● **Exercise aim**: Omit all pictures, then print the entries exactly.

Records from a collection:
....
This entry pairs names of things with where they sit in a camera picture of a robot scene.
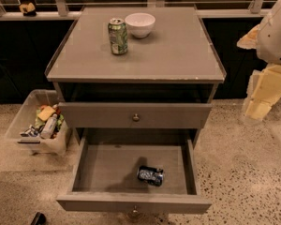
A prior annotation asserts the open grey drawer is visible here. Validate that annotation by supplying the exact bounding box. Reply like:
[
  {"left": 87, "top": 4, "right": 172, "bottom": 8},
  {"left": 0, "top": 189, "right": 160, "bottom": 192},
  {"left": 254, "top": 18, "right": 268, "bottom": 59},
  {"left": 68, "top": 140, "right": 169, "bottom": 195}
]
[{"left": 57, "top": 128, "right": 211, "bottom": 214}]

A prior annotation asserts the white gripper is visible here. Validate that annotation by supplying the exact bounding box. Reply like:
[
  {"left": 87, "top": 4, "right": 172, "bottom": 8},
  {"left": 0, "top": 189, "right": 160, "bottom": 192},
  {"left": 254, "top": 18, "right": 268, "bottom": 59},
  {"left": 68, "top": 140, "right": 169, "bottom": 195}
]
[{"left": 237, "top": 0, "right": 281, "bottom": 121}]

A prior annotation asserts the green soda can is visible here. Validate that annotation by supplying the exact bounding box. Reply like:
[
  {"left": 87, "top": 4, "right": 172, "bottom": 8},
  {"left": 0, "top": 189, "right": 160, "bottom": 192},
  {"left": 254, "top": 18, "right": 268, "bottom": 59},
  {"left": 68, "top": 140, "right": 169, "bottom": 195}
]
[{"left": 108, "top": 18, "right": 127, "bottom": 55}]

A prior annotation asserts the yellow black object on ledge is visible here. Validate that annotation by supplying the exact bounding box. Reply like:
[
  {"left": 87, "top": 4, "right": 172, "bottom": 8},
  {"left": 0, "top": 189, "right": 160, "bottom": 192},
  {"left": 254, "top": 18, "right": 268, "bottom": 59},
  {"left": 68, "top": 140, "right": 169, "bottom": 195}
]
[{"left": 19, "top": 2, "right": 37, "bottom": 16}]

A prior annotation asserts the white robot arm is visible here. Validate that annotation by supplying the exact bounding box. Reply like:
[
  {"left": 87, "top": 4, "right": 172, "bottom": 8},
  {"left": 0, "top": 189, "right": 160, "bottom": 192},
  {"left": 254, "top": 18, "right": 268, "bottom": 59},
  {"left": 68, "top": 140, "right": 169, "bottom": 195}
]
[{"left": 237, "top": 0, "right": 281, "bottom": 121}]

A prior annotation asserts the white ceramic bowl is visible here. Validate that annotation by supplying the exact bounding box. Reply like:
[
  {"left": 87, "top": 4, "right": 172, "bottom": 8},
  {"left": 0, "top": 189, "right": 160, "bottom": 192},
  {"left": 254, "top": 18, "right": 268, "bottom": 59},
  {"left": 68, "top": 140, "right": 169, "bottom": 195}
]
[{"left": 125, "top": 12, "right": 155, "bottom": 38}]

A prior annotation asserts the black object on floor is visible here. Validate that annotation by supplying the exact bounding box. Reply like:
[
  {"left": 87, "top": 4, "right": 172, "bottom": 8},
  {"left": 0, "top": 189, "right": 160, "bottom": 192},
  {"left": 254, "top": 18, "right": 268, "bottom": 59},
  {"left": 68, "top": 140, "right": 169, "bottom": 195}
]
[{"left": 30, "top": 212, "right": 47, "bottom": 225}]

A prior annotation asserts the white bottle in bin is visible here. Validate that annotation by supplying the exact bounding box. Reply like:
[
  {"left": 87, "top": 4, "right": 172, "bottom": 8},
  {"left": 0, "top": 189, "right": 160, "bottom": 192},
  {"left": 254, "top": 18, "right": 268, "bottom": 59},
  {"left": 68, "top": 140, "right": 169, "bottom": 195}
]
[{"left": 40, "top": 113, "right": 57, "bottom": 139}]

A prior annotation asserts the clear plastic bin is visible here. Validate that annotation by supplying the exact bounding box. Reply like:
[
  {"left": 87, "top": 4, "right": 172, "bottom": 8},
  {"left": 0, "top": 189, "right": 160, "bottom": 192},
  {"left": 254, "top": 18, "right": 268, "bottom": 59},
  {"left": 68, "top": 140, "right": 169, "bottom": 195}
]
[{"left": 5, "top": 89, "right": 71, "bottom": 155}]

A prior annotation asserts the blue pepsi can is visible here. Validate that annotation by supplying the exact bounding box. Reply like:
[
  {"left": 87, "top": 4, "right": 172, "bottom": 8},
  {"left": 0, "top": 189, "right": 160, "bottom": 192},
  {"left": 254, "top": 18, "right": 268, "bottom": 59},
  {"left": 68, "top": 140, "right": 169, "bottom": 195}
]
[{"left": 137, "top": 166, "right": 164, "bottom": 187}]

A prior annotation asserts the yellow sponge in bin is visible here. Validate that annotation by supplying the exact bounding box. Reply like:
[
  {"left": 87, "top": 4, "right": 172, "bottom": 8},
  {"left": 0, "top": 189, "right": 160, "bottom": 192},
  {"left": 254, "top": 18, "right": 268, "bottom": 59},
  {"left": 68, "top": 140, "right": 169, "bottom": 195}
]
[{"left": 37, "top": 106, "right": 55, "bottom": 122}]
....
● **Task answer**:
This entry pairs names of things with where they sit in a camera picture of a robot scene.
A prior annotation asserts the open grey drawer is visible here. Validate that annotation by supplying the exact bounding box. Reply like:
[
  {"left": 87, "top": 4, "right": 172, "bottom": 8},
  {"left": 0, "top": 189, "right": 160, "bottom": 192},
  {"left": 254, "top": 18, "right": 268, "bottom": 59},
  {"left": 68, "top": 140, "right": 169, "bottom": 195}
]
[{"left": 57, "top": 128, "right": 211, "bottom": 214}]

A prior annotation asserts the white gripper is visible here. Validate that annotation by supplying the exact bounding box. Reply like:
[
  {"left": 87, "top": 4, "right": 172, "bottom": 8},
  {"left": 0, "top": 189, "right": 160, "bottom": 192},
  {"left": 254, "top": 18, "right": 268, "bottom": 59},
  {"left": 68, "top": 140, "right": 169, "bottom": 195}
]
[{"left": 237, "top": 0, "right": 281, "bottom": 121}]

A prior annotation asserts the green soda can is visible here. Validate that annotation by supplying the exact bounding box. Reply like:
[
  {"left": 87, "top": 4, "right": 172, "bottom": 8},
  {"left": 0, "top": 189, "right": 160, "bottom": 192},
  {"left": 254, "top": 18, "right": 268, "bottom": 59},
  {"left": 68, "top": 140, "right": 169, "bottom": 195}
]
[{"left": 108, "top": 18, "right": 127, "bottom": 55}]

A prior annotation asserts the yellow black object on ledge is visible here. Validate that annotation by supplying the exact bounding box. Reply like:
[
  {"left": 87, "top": 4, "right": 172, "bottom": 8},
  {"left": 0, "top": 189, "right": 160, "bottom": 192},
  {"left": 254, "top": 18, "right": 268, "bottom": 59},
  {"left": 68, "top": 140, "right": 169, "bottom": 195}
]
[{"left": 19, "top": 2, "right": 37, "bottom": 16}]

A prior annotation asserts the white robot arm is visible here. Validate that annotation by supplying the exact bounding box. Reply like:
[
  {"left": 87, "top": 4, "right": 172, "bottom": 8},
  {"left": 0, "top": 189, "right": 160, "bottom": 192},
  {"left": 254, "top": 18, "right": 268, "bottom": 59},
  {"left": 68, "top": 140, "right": 169, "bottom": 195}
]
[{"left": 237, "top": 0, "right": 281, "bottom": 121}]

A prior annotation asserts the white ceramic bowl is visible here. Validate that annotation by supplying the exact bounding box. Reply like:
[
  {"left": 87, "top": 4, "right": 172, "bottom": 8},
  {"left": 0, "top": 189, "right": 160, "bottom": 192},
  {"left": 254, "top": 18, "right": 268, "bottom": 59},
  {"left": 68, "top": 140, "right": 169, "bottom": 195}
]
[{"left": 125, "top": 12, "right": 155, "bottom": 38}]

A prior annotation asserts the black object on floor is visible here. Validate that annotation by supplying the exact bounding box. Reply like:
[
  {"left": 87, "top": 4, "right": 172, "bottom": 8},
  {"left": 0, "top": 189, "right": 160, "bottom": 192},
  {"left": 254, "top": 18, "right": 268, "bottom": 59},
  {"left": 68, "top": 140, "right": 169, "bottom": 195}
]
[{"left": 30, "top": 212, "right": 47, "bottom": 225}]

A prior annotation asserts the white bottle in bin is visible here. Validate that annotation by supplying the exact bounding box. Reply like:
[
  {"left": 87, "top": 4, "right": 172, "bottom": 8},
  {"left": 0, "top": 189, "right": 160, "bottom": 192},
  {"left": 254, "top": 18, "right": 268, "bottom": 59},
  {"left": 68, "top": 140, "right": 169, "bottom": 195}
]
[{"left": 40, "top": 113, "right": 57, "bottom": 139}]

A prior annotation asserts the clear plastic bin is visible here. Validate that annotation by supplying the exact bounding box. Reply like:
[
  {"left": 87, "top": 4, "right": 172, "bottom": 8},
  {"left": 0, "top": 189, "right": 160, "bottom": 192},
  {"left": 254, "top": 18, "right": 268, "bottom": 59},
  {"left": 68, "top": 140, "right": 169, "bottom": 195}
]
[{"left": 5, "top": 89, "right": 71, "bottom": 155}]

A prior annotation asserts the blue pepsi can is visible here. Validate that annotation by supplying the exact bounding box. Reply like:
[
  {"left": 87, "top": 4, "right": 172, "bottom": 8},
  {"left": 0, "top": 189, "right": 160, "bottom": 192},
  {"left": 254, "top": 18, "right": 268, "bottom": 59},
  {"left": 68, "top": 140, "right": 169, "bottom": 195}
]
[{"left": 137, "top": 166, "right": 164, "bottom": 187}]

A prior annotation asserts the yellow sponge in bin is visible here. Validate that annotation by supplying the exact bounding box. Reply like:
[
  {"left": 87, "top": 4, "right": 172, "bottom": 8},
  {"left": 0, "top": 189, "right": 160, "bottom": 192},
  {"left": 254, "top": 18, "right": 268, "bottom": 59},
  {"left": 68, "top": 140, "right": 169, "bottom": 195}
]
[{"left": 37, "top": 106, "right": 55, "bottom": 122}]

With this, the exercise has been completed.